### Task requirements
Return each line of the listing that contains the string "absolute".

● ● ● ● ● ● ●

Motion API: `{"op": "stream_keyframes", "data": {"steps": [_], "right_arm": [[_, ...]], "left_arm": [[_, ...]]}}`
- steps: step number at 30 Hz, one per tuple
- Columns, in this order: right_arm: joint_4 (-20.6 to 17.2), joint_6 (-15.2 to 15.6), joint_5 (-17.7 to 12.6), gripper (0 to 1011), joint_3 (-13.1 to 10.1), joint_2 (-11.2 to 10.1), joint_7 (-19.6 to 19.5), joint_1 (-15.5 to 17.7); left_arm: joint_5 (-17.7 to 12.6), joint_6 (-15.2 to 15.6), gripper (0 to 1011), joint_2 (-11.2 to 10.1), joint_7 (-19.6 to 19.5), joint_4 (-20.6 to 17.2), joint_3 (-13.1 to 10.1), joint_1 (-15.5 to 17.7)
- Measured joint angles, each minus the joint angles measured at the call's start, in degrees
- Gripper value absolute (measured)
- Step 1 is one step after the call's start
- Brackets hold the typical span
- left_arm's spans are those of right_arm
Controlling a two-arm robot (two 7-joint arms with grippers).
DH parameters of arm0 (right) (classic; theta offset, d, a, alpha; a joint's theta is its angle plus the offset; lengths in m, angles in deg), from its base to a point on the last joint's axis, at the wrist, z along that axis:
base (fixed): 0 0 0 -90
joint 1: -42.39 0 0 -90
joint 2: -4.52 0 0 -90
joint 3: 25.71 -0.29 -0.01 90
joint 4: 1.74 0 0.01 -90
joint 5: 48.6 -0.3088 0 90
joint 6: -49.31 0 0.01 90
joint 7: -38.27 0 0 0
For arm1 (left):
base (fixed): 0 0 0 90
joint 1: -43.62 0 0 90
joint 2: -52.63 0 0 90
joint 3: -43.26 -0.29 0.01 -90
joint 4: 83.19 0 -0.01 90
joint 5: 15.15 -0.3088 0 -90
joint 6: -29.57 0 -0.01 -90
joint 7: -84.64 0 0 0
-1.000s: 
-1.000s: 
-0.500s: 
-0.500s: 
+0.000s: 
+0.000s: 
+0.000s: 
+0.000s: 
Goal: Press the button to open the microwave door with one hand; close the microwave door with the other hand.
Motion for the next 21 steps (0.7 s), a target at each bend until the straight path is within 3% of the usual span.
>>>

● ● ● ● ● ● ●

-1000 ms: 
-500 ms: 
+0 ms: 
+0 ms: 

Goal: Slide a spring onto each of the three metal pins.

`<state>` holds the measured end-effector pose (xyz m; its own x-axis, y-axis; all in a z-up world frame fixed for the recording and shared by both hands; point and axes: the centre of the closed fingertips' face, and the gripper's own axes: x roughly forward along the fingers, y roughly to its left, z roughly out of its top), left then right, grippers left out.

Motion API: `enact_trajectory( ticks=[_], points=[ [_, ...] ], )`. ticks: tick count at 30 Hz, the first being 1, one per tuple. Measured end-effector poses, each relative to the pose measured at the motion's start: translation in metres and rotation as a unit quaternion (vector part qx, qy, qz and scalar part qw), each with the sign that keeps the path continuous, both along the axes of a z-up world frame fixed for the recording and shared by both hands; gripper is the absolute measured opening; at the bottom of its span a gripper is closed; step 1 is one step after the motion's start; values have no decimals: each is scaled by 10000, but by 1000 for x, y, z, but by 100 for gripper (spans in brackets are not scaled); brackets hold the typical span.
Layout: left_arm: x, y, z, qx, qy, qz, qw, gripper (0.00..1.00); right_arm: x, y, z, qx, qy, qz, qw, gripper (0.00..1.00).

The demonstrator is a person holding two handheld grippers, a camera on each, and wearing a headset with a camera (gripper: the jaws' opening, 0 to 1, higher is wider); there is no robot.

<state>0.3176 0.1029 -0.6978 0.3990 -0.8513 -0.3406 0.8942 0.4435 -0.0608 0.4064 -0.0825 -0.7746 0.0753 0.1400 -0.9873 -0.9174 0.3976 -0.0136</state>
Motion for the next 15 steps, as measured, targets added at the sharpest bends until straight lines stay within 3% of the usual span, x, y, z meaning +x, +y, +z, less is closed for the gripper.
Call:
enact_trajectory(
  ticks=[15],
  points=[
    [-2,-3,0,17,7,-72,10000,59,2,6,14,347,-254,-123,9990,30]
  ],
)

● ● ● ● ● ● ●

### Result below
- Gripper value absolute (measured)
Motion API: `enact_trajectory( ticks=[_], points=[ [_, ...] ], )`. ticks: tick count at 30 Hz, the first being 1, one per tuple. Measured end-effector poses, each relative to the pose measured at the motion's start: translation in metres and rotation as a unit quaternion (vector part qx, qy, qz and scalar part qw), each with the sign that keeps the path continuous, both along the axes of a z-up world frame fixed for the recording and shared by both hands; gripper is the absolute measured opening; at the bottom of its span a gripper is closed; step 1 is one step after the motion's start; values have no decimals: each is scaled by 10000, but by 1000 for x, y, z, but by 100 for gripper (spans in brackets are not scaled); brackets hold the typical span.

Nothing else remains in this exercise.